- Directed by: Jim Dutcher
- Written by: Mose Richards
- Produced by: Jim Dutcher
- Narrated by: Richard Kiley
- Cinematography: Jim Dutcher
- Distributed by: Discovery Channel
- Release date: October 27, 1997 (US);
- Running time: 52 minutes

= Wolves at Our Door =

Wolves at Our Door is a 1997 documentary film about the "Sawtooth Pack", a group of wolves in the Sawtooth Mountains in Idaho, United States. The film was produced and directed by Jim Dutcher and first aired on The Discovery Channel.

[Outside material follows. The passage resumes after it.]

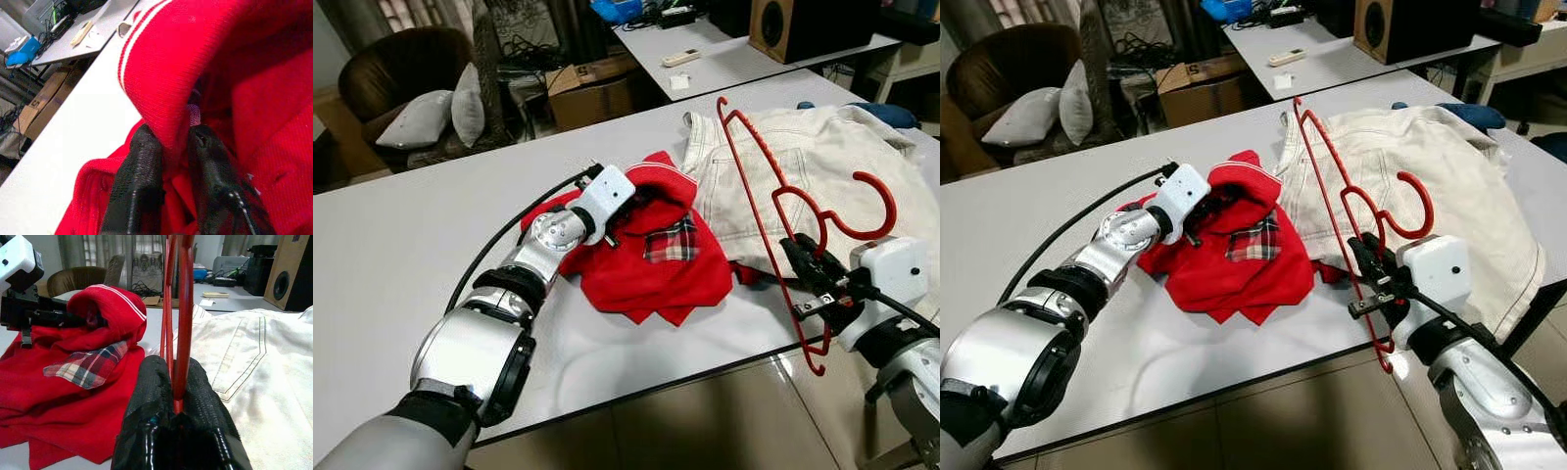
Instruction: Hang hanger
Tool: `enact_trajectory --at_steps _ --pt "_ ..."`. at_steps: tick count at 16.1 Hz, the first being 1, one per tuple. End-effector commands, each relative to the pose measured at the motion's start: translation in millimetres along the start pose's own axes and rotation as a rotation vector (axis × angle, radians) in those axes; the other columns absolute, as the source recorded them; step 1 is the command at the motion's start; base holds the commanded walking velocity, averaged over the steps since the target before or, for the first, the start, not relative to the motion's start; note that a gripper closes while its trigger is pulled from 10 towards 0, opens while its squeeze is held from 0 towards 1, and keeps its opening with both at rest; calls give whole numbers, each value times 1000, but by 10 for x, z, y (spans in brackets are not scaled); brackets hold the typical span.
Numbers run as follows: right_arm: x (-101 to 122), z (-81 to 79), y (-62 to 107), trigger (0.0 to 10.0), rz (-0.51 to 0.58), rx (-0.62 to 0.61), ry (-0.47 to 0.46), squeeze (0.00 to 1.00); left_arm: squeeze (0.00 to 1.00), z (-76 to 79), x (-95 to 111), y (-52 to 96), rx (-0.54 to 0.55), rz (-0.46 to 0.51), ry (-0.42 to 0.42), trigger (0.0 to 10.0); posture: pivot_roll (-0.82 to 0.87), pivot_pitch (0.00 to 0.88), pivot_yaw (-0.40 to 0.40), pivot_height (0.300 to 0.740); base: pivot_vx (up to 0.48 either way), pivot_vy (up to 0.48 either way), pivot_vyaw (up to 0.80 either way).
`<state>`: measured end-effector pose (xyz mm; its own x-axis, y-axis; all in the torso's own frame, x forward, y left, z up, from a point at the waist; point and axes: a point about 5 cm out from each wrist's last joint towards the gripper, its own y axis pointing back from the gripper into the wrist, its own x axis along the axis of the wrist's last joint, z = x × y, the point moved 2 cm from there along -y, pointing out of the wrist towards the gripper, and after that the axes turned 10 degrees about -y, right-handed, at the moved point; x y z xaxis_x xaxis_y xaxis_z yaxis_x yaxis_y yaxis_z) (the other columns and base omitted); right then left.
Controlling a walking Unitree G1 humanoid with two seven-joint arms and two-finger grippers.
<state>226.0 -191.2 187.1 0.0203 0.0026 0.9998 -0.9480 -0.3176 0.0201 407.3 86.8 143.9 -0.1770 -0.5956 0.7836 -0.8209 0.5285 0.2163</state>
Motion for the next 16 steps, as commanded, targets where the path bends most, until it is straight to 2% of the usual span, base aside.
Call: enact_trajectory --at_steps 1,4,5,8,10,11,12,14,16 --pt "-4 -31 -3 10000 3 13 4 0 0 -62 -49 27 25 -20 35 0 -285 0 205 740 0 0 0" --pt "6 -53 -45 10000 4 41 4 0 0 -137 -218 109 86 -73 83 0 -271 0 184 740 0 0 0" --pt "8 -69 -60 10000 2 59 5 0 0 -181 -259 139 103 -90 73 0 -263 0 178 740 0 0 0" --pt "-17 -216 -71 10000 -33 202 5 0 0 -457 -265 231 161 -128 -58 0 -235 0 159 740 0 0 0" --pt "-79 -398 -67 10000 -88 341 -15 0 0 -747 -112 288 182 -122 -189 0 -214 0 151 740 0 0 0" --pt "-120 -469 -83 10000 -116 389 -23 0 0 -835 -7 292 170 -101 -224 0 -197 0 146 740 0 0 0" --pt "-195 -509 -103 10000 -173 413 -37 0 0 -873 108 274 142 -70 -244 0 -187 0 141 740 0 0 0" --pt "-285 -546 -90 10000 -238 447 -32 0 0 -907 208 262 132 -38 -247 0 -183 0 138 740 0 0 0" --pt "-388 -537 -120 10000 -301 419 -56 0 0 -961 373 253 117 13 -284 0 -178 0 135 740 0 0 0"
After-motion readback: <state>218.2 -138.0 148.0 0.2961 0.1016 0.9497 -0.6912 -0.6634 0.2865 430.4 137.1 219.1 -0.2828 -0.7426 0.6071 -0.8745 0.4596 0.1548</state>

It is narrated by Richard Kiley. A two–hour sequel, Living with Wolves, was released in 2005.

==Production==
In 1990, filmmaker, Jim Dutcher, began observing a pack of wolves in the Sawtooth Mountains in Idaho. Later joined by his wife, Jamie Dutcher, the couple hand-raised and bottle fed pups before releasing them within a larger encampment. Having gained their trust, the Dutchers were able to film and record the wolves in close proximity. Using both visual and audio recordings, they documented the pack's hierarchy, vocalizations, and behavior.

===Sawtooth Pack===
Initially starting with one pair of adults, Makuyi and Akai, the pack grew to include:
- Original wolves
  - Akai, adult, original alpha male, was mid–rank from his home in Minnesota
  - Makuyi, adult, mated with Akai, from a wolf shelter in Montana
  - Motaki, (Blackfoot for "shadow"), original omega female, killed by a mountain lion
- First litter (1991)
  - Kamots, (Blackfoot for "freedom"), the alpha male
  - Lakota, (Sioux for "friend"), the omega male
- Second litter (1992)
  - Amani, (Blackfoot for "speaking the truth"), brother of Matsi
  - Motomo, (Blackfoot for "he who goes first"), brother of Matsi
  - Matsi, (Blackfoot for "sweet and brave), the beta male
- Third litter (1994)
  - Chemukh, (Nez Perce for "black"), the alpha female
  - Wahots, (Nez Perce for "likes to howl"), brother of Wyakin and Chemukh
  - Wyakin, (Nez Perce for "spirit"), other female in the pack
- Fourth litter/Sawtooth pups (1996)
  - Ayet, (Nez Perce for "girl"), pup of Kamots and Chemukh
  - Piyip, (Nez Perce "boy"), pup of Kamots and Chemukh
  - Motaki, pup of Kamots and Chemukh, named after the original omega female
The final surviving pack member, Piyip, died on July 5, 2013 (age 17).

==Airing and release==
The Discovery Channel first aired the film on October 27, 1997. It was the channel's most successful wildlife documentary film and would garner three Emmy Award nominations, winning two for cinematography and sound mixing. It was released on DVD on June 19, 2001.

==Awards and accolades==
In 1998 Wolves at Our Door was nominated for an Emmy Award in the Outstanding Nonfiction Special category. Jim Dutcher received the Emmy award for Outstanding Cinematography for Nonfiction Programming. Jamie Dutcher received the Emmy award for Outstanding Sound Mixing for Nonfiction Programming.